W3C home > Mailing lists > Public > semantic-web@w3.org > December 2016

RE: Clarification about language tag

From: Doug Ewell <doug@ewellic.org>
Date: Tue, 20 Dec 2016 11:32:02 -0700
Message-ID: <y2fm4cnyomtusmai7eatpb3a.1482258722522@email.android.com>
To: Misha.Wolf@thomsonreuters.com, chiarcos@informatik.uni-frankfurt.de, mvalle@cscs.ch
Cc: ietf-languages@iana.org, semantic-web@w3.org, christian.chiarcos@web.de
And if you are following BCP 47, you need to use the IANA Language Subtag Registry as the source of language subtags, and not worry about ISO 639-1 and 639-3 and the rest.
--Doug Ewell | Thornton, CO, US | ewellic.org
-------- Original message --------From: Misha.Wolf@thomsonreuters.com Date: 12/20/16  10:34  (GMT-07:00) To: chiarcos@informatik.uni-frankfurt.de, mvalle@cscs.ch Cc: ietf-languages@iana.org, semantic-web@w3.org, christian.chiarcos@web.de Subject: RE: Clarification about language tag 
+ ietf-languages@iana.org

Whether you work with modern-day languages or any other languages, you 
must follow BCP47.

And, in following BCP-47, you must be prepared to use whatever language 
tag length is required, not assume that all language tags will have the 
same length.

Consider, for example, these longer language tags:
-  sr-Cyrl = Serbian (Cyrillic)
-  sr-Latn = Serbian (Latin)
-  uz-Cyrl = Uzbek (Cyrillic)
-  uz-Latn = Uzbek (Latin)


-----Original Message-----
From: Christian Chiarcos [mailto:chiarcos@informatik.uni-frankfurt.de] 
Sent: 20 December 2016 17:19
To: semantic-web@w3.org Web; Mario Valle
Cc: christian.chiarcos@web.de
Subject: Re: Clarification about language tag

Dear Mario,

> In Turtle syntax the @lang tag syntax refers to BCP47 that states:
> language      = 2*3ALPHA            ; shortest ISO 639 code
> That is, the language code (I ignore all the variants here) should be 2  
> or 3 characters.

This means you should use the two-letter code for a language that has one  
(@en) even if it does have a three-letter code (@eng).
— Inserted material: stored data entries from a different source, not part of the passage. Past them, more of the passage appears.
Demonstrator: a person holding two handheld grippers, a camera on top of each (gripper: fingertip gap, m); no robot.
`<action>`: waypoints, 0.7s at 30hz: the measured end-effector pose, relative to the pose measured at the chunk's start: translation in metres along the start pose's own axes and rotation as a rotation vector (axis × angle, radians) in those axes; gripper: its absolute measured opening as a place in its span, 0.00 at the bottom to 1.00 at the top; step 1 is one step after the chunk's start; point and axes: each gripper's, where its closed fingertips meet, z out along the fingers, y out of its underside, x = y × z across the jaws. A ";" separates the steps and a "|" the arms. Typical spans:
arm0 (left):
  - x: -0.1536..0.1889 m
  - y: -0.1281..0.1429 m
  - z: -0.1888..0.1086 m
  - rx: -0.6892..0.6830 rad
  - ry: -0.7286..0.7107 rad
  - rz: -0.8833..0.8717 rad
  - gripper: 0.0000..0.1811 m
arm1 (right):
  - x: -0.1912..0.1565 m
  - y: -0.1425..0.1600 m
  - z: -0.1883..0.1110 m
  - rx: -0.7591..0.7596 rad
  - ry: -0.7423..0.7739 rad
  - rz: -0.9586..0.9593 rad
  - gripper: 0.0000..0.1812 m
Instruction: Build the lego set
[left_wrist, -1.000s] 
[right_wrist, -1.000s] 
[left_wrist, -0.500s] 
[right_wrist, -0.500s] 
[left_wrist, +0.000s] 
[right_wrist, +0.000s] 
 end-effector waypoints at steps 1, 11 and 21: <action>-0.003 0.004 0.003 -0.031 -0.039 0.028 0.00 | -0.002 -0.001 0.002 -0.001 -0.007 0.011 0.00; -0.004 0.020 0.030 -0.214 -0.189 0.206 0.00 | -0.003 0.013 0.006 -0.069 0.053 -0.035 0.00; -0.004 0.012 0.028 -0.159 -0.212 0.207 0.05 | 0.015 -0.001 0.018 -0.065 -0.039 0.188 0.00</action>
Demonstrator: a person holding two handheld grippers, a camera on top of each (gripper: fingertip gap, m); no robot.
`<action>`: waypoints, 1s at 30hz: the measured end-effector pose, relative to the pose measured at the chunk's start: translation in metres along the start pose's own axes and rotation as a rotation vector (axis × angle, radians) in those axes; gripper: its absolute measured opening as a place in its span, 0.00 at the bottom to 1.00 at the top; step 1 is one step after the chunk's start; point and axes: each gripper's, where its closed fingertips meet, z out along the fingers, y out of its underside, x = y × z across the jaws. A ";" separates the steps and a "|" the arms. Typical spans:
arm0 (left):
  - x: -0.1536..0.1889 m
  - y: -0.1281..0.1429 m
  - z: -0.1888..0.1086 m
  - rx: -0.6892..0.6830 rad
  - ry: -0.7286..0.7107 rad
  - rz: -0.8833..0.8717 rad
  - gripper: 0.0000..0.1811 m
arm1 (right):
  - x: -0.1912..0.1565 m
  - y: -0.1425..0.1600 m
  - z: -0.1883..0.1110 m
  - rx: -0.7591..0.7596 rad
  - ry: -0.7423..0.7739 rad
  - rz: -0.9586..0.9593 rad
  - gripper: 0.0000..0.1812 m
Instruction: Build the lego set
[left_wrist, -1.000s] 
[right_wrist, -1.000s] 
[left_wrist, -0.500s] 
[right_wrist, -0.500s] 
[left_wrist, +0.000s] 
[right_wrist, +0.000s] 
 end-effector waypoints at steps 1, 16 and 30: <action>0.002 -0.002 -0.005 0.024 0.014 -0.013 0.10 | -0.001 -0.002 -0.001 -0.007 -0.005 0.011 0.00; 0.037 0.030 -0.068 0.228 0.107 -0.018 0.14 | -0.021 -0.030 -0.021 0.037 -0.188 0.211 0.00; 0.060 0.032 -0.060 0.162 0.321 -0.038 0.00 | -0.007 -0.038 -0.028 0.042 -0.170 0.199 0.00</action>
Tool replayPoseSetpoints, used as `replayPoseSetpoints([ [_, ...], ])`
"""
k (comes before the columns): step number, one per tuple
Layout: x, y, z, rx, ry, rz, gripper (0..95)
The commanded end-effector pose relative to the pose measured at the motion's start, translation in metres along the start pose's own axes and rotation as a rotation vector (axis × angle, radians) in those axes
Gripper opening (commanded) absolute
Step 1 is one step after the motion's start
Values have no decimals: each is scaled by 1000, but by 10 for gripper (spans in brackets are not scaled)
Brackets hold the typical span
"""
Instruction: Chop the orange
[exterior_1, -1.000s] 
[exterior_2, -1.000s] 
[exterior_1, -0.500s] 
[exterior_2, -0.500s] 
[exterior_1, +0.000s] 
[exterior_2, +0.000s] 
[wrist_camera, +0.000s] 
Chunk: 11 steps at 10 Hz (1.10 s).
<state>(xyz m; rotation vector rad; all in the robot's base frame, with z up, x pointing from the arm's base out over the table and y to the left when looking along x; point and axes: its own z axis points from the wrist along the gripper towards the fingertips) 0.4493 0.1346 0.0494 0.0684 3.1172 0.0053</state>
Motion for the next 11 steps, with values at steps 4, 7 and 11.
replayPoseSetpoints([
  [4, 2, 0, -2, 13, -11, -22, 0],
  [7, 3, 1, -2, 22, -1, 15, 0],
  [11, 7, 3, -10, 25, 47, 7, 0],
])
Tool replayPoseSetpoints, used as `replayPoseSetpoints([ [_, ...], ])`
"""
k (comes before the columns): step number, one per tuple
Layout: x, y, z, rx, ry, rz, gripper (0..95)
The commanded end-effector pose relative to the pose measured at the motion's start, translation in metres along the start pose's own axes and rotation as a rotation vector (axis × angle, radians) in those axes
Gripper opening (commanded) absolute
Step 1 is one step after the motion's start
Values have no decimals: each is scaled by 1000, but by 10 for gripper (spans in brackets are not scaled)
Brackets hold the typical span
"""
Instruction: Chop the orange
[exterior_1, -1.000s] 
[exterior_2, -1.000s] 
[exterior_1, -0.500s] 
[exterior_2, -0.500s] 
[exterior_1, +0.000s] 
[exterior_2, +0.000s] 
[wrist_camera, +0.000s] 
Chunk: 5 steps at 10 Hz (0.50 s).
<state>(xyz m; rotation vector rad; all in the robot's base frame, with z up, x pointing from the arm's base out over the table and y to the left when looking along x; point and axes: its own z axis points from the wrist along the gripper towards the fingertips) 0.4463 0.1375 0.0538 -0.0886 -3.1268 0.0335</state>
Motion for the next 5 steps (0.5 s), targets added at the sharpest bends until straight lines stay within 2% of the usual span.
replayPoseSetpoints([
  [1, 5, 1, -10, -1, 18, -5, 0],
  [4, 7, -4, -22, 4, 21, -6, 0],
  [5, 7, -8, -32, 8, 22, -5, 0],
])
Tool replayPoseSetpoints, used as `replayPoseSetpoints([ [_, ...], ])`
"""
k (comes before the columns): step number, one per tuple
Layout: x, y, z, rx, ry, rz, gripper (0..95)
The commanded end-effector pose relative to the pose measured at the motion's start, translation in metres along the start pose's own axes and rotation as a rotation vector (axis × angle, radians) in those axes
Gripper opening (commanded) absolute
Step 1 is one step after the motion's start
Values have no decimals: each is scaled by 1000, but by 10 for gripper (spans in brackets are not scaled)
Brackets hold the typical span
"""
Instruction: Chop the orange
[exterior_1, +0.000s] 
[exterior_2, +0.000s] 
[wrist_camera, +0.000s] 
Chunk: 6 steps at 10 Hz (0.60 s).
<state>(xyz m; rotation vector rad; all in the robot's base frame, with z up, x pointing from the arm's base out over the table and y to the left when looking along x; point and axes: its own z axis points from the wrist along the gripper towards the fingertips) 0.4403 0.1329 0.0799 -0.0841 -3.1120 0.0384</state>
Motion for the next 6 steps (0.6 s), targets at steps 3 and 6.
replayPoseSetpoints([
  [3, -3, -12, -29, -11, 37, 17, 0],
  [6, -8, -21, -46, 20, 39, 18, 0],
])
Not every language  
does have a two-letter code.

> Indeed ISO 639 (https://urldefense.proofpoint.com/v2/url?u=http-3A__www.loc.gov_standards_iso639-2D2_php_code-5Flist.php&d=CwIFbA&c=4ZIZThykDLcoWk-GVjSLm9hvvvzvGv0FLoWSRuCSs5Q&r=VsO6ShdzLK20Tv5zCK2CUVP_oB340q3grZz3gJtouLE&m=SnuMGpH9aJBpJG4G8i3x6v1GSkDNibOUkGqj0zyTv_o&s=TEzQYtkmHF-FAqtk-AbmPZIVKuLy0UGpXXfHOfCIwQ0&e= )  
> lists both 2 and 3 chars codes (e.g., English: 'en' and 'eng').
> But in all Turtle examples I have found the language code has 2 chars.  
> Is it a requirement or is simply a tradition? This means, could I write  
> "Pancake"@eng?
> The question arises because WordNet contains 3 chars codes, so to  
> transform into triples, should/shouldn't I convert it to 2 characters?

The reason is that the 2-character codes are insufficient from the  
perspective of multilingual NLP or linguistics where ISO 639-3 is much  
more established (and somewhat better defined) than ISO 639-1 2-letter  
codes. Therefore, people developing language resources (like WordNet)  
sometimes tend to neglect ISO 639-1 codes altogether. I also went that way  
at times. In terms of BCP47, however, this is a mistake and should be  
fixed. As long as you work with modern-day major languages only and you  
don't see issues with the 2-letter codes for your task/resource, you  
should definitely follow BCP47 and use 2-letter codes wherever possible.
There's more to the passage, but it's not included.